Tuesday, May 12, 2009

The Roller Coaster Ride

It may just be me, but I think that you're showing me signs that you're interested.

But if you're interested, why are you giving me different signals every day?

On Monday, you looked at me, smiled, and continued doing whatever you were doing. You acted like I was just an acquaintance and you smiled because you're 'obliged' to do so.

On Tuesday, you acted as if you didn't see me. I was non-existent.

On Wednesday, when I've decided to not care about you anymore, you bump into my face and give me a huge smile. And you'll be looking my way every 5 minutes. It was then that I know I have failed myself because I thought "you were giving me signals that you're interested" and I gave you a chance again.

These events keep repeating themselves. For more than 1.5 years now.

Just when I thought I've given "us" too many chances and that I should really stop hoping, the unexpected events occur. For the first time in 1.5 years, our eyes met each other and did not look away immediately. If I hadn't look away after 5 seconds, I bet it would've lasted longer.

Then, during the party our uni did, you were one of the committee members and your job wasn't to serve food but when it was my turn to get my food, you came forward and served me(and a few others, but you served me first!). And that was the only time you had served food throughout the whole party.

But just when you get my hopes high, you showed me the cold face again.

I was there in the lift this afternoon but you acted like you didn't see me. Maybe you really didn't see me. Maybe you're avoiding me.

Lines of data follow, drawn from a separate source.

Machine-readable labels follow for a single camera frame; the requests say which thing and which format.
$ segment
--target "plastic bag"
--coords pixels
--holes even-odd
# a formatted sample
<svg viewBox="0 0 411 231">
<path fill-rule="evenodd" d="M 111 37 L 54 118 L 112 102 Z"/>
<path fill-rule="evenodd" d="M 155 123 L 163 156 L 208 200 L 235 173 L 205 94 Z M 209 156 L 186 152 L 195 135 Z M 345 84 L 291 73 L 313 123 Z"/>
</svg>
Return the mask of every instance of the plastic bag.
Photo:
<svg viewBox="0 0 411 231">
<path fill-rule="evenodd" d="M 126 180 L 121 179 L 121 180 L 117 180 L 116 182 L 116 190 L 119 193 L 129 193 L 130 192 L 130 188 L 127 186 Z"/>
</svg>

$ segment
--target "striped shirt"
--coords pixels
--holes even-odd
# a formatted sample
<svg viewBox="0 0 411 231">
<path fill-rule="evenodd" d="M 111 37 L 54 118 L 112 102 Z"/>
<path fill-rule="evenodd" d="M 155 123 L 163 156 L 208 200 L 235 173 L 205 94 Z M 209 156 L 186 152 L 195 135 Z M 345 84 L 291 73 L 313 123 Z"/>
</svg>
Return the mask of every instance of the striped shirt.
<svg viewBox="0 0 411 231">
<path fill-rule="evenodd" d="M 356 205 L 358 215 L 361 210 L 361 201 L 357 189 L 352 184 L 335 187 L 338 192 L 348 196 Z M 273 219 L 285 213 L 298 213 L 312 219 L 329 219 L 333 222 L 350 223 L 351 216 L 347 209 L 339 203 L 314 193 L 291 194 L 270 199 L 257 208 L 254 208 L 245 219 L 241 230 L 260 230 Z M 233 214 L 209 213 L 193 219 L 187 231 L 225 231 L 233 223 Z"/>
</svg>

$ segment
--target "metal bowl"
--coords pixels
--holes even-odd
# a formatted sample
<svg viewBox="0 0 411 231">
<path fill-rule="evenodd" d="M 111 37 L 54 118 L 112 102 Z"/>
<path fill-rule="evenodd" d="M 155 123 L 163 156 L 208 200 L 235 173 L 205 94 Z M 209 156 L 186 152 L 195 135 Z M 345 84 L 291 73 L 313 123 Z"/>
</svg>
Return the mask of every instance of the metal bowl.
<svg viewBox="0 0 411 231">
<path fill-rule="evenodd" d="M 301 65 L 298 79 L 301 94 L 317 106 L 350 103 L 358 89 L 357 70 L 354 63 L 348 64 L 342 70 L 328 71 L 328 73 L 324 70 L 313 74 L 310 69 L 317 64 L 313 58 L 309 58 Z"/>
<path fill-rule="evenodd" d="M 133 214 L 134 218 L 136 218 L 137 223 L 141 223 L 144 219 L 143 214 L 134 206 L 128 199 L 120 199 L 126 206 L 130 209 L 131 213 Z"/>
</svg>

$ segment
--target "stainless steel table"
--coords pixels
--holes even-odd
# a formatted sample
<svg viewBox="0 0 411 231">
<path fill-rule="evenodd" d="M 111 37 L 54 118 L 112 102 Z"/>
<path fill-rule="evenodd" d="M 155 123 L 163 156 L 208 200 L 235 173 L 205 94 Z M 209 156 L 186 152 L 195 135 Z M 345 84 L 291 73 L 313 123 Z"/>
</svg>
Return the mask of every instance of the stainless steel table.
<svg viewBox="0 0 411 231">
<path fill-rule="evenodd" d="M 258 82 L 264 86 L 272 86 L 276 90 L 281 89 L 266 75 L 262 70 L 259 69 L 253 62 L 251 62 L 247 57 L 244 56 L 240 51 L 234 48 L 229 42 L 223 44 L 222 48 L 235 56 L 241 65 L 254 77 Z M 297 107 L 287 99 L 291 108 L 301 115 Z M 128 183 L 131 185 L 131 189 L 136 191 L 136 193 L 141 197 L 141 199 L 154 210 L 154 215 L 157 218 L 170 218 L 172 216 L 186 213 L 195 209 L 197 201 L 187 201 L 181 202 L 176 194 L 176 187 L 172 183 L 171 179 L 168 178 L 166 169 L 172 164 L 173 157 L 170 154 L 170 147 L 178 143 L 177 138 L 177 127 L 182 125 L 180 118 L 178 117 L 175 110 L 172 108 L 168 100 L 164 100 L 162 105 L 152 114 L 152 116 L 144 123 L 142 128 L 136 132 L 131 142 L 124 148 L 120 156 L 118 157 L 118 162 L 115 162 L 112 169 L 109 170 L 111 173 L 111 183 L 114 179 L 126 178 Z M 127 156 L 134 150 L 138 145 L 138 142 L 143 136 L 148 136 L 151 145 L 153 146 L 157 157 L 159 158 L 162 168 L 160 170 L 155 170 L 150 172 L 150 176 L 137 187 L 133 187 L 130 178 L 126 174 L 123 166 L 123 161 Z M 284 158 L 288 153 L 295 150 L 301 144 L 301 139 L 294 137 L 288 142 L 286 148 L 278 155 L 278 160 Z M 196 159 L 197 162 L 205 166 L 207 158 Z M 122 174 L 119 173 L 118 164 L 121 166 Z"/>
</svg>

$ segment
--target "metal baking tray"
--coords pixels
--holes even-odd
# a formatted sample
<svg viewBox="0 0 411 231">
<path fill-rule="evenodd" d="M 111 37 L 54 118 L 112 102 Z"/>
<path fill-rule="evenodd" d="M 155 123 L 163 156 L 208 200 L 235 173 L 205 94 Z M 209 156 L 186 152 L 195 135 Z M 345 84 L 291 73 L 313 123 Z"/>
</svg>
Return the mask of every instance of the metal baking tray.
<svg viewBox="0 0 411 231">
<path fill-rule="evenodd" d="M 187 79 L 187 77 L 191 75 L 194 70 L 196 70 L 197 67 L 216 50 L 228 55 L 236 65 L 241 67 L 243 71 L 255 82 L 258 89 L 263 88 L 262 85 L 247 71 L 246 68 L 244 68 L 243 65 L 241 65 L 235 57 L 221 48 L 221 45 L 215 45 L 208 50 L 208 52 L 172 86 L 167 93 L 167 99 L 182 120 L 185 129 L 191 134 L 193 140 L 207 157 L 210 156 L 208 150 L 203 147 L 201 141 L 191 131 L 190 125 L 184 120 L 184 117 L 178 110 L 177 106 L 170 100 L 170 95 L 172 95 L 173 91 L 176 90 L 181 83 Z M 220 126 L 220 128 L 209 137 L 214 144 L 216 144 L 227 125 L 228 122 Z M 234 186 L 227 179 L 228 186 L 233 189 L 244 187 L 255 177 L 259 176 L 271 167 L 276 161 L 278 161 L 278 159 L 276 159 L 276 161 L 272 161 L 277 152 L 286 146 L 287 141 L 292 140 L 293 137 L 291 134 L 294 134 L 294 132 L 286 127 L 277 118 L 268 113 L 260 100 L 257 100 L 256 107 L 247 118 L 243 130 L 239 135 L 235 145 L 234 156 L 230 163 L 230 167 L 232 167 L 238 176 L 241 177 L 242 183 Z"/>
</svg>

Maybe you think it's fun to toy around with my feelings. Too many possibilities, and I don't know which is true.

I'm exhausted. I can't keep up with you anymore. I don't know what you want, but as much as I want to ask you, I can't because we're surrounded by "rules" which we're not supposed to break.

If only either of us wouldn't care what people think and say about us. But since it's not going to happen, I suppose the best choice for me is to just give up on "us" and concentrate more on other stuffs.

It will not be easy to kick you out of my system, but I'm sure I'll make it through. Even the addicts can do it, why not me? Besides, you're not as addictive as drugs.